Asthma and COPD are the most common obstructive pulmonary diseases of adults. Although differences exist in the genetics, pathogenesis, histopathology, cellular characteristics, and clinical features of these 2 diseases, both disorders are heterogeneous and share a number of features that may be more or less characteristic of one than the other. Because of these overlapping features, as many as 25–50% of older adults have been diagnosed with both of these obstructive disorders.1 Using data from the National Health and Nutrition Epidemiologic Survey III (NHANES III), Soriano et al reported that 30.2% of survey participants with a self-reported physician's diagnosis of chronic bronchitis and/or emphysema had also been informed by their physician that they had asthma as well.2
This degree of overlap reflects the frequent difficulty in clinically distinguishing between the 2 diseases. Since no one clinical feature is absolutely discriminatory, and since no validated biomarker has yet been identified that allows one definitively to differentiate asthma from COPD, the diagnosis is dependent on a consideration of several features that may be more characteristic of one than the other disorder. A couple of exceptions include the fact that a defining feature of COPD is “not fully reversible air-flow obstruction,”3 so that fully reversible air-flow obstruction (namely, a ratio of FEV1 to FVC < 70% or less than the lower limit of normal that improves into the normal range in response to a bronchodilator) points to asthma and not COPD, although asthma itself is sometimes not fully reversible. Another exception is very young age, since asthma is usually diagnosed in childhood, whereas COPD is rarely diagnosed under the age of 30 years, with the possible exception of emphysema due to alpha-1 antitrypsin deficiency. On the other hand, asthma may present for the first time in older age, and not infrequently recurs in adulthood after having apparently gone into remission earlier in life.

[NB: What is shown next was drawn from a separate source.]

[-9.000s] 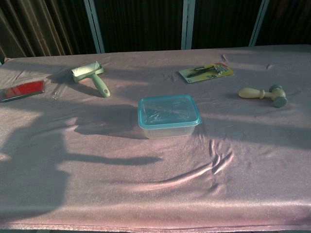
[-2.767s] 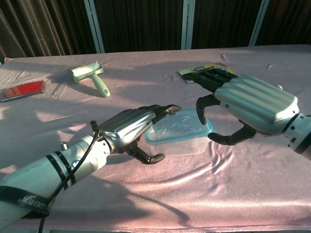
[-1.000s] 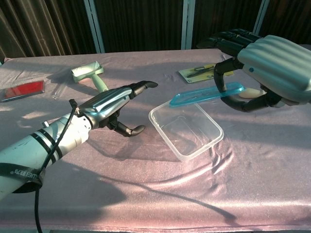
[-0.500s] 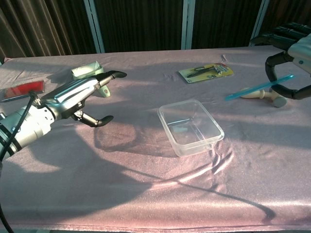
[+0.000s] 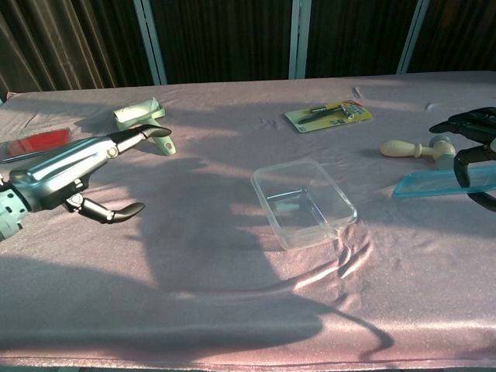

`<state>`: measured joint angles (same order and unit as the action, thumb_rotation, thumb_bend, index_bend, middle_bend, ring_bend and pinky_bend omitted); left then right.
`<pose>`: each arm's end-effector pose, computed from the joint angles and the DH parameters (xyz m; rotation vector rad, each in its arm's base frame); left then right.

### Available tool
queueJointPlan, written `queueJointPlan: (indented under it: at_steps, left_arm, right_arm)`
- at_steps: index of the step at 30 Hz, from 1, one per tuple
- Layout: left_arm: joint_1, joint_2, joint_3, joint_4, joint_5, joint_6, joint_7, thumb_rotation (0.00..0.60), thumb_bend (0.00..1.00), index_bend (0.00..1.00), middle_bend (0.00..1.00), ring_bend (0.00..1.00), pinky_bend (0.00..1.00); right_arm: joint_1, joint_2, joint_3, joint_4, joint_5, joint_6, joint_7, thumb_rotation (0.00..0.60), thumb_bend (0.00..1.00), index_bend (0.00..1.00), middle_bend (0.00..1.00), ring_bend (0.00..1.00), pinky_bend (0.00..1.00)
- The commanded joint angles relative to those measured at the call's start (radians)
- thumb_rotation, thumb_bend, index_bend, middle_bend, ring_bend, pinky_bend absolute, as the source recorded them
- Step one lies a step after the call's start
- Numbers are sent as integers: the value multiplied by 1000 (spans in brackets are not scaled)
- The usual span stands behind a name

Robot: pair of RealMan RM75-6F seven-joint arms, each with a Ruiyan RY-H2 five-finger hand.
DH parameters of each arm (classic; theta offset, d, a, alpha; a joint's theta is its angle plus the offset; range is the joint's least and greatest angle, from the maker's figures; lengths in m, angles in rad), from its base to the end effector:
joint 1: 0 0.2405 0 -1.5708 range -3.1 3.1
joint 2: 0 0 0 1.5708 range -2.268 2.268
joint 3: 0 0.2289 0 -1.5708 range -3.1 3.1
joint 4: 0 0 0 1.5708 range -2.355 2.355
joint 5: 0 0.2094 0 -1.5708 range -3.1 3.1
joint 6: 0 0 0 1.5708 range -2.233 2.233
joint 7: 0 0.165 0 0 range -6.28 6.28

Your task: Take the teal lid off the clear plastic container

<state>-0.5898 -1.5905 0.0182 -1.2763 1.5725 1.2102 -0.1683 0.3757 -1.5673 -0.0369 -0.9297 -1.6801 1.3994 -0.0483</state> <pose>-0.1670 0.2919 -0.0244 -1.9208 -0.9943 -1.2254 -0.2760 -0.2745 0.0349 1.8366 -0.4764 0.8566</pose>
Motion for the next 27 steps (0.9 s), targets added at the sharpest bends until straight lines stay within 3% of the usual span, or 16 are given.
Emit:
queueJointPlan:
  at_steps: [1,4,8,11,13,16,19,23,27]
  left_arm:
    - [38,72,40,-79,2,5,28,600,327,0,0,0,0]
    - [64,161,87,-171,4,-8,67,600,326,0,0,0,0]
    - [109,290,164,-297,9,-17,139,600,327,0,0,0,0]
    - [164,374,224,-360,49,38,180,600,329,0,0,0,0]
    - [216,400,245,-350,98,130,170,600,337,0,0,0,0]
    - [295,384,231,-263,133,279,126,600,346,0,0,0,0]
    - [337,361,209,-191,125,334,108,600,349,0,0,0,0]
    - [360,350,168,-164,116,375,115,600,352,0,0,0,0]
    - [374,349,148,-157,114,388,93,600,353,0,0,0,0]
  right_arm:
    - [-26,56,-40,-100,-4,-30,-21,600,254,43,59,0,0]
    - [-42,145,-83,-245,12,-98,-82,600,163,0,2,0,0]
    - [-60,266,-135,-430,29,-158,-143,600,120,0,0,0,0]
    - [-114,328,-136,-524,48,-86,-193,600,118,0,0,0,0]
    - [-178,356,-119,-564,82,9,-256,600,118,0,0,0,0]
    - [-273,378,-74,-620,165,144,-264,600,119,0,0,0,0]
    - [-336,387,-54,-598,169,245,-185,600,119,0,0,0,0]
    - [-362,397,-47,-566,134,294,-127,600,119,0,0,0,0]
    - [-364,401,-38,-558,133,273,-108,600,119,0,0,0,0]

Several other clinical features may help clinicians distinguish between the 2 diseases, although considerable overlap exists. The vast majority of patients with COPD are current or former smokers, but some COPD patients have never smoked,3 while some asthmatics have a smoking history. Patients with asthma often have a family history of asthma, although familial clustering may also be present with COPD, reflecting the importance of genetic factors in both diseases. While the vast majority of asthma has an allergic basis,4 some COPD patients also have atopy, a condition that is not uncommon in the general population. Chronic productive cough is common in COPD, whereas in asthma cough is usually episodic rather than chronic, although chronic cough is more likely to be present in asthmatics who smoke, a condition that has been referred to as “asthmatic bronchitis.” Shortness of breath with exertion is the cardinal symptom of COPD, whereas breathlessness is more variable and episodic in asthma. Nighttime awakenings with dyspnea and/or wheezing are more common in asthma than in COPD, although the latter may also be associated with sleep disturbances. Symptoms of asthma are highly variable in frequency both within and between days, whereas symptoms of COPD are more chronic and persistent; however, the clinical course of COPD is generally punctuated by one or more episodes per year of increased symptoms that are classified as exacerbations.5
COPD is defined as a progressive disease characterized by an excessive rate of decline in lung function with age.3,6 However, the annual rate of decline in lung function in adult asthma has also been shown to exceed that in healthy individuals, even after smoking history is taken into account,7 although the annual rate of loss is generally less in asthma than in COPD. Most but not all asthmatics respond well to inhaled corticosteroids, with the major exceptions of patients with severe asthma8 and asthmatics who smoke, while COPD is generally associated with a comparatively poor response to inhaled corticosteroids, presumably related to oxidative stress.9 The nature of the underlying inflammation differs between asthma and COPD, the former being dominated by T-helper type-2 lymphocytes, eosinophils, and mast cells; and the latter by activated alveolar macrophages, neutrophils, and cytotoxic T lymphocytes. On the other hand, in patients with severe asthma, neutrophils may dominate,8 and, conversely, during an exacerbation, patients with COPD may show elevated eosinophils, as well as neutrophils, in their sputum.10
The feature on which many clinicians mostly rely to distinguish asthma from COPD or, at least, to determine whether COPD is associated with an “asthmatic” component, is the response to a bronchodilator, which is characteristically greater in asthma than COPD. However, as pointed out by Kesten and Rebuck11 and discussed further below, the response to a bronchodilator is neither a sensitive nor specific distinguishing feature. Similarly, while nonspecific airway hyper-responsiveness is a hallmark of asthma, a large percentage of patients with COPD also demonstrate hyper-responsiveness to methacholine in the asthma range.12 Interestingly, while the hyper-responsiveness in asthma is independent of the baseline level of air-flow obstruction,13 the hyper-responsiveness in COPD is directly proportional to the pre-methacholine degree of obstruction,12 suggesting differing mechanisms underlying this phenomenon in the 2 diseases.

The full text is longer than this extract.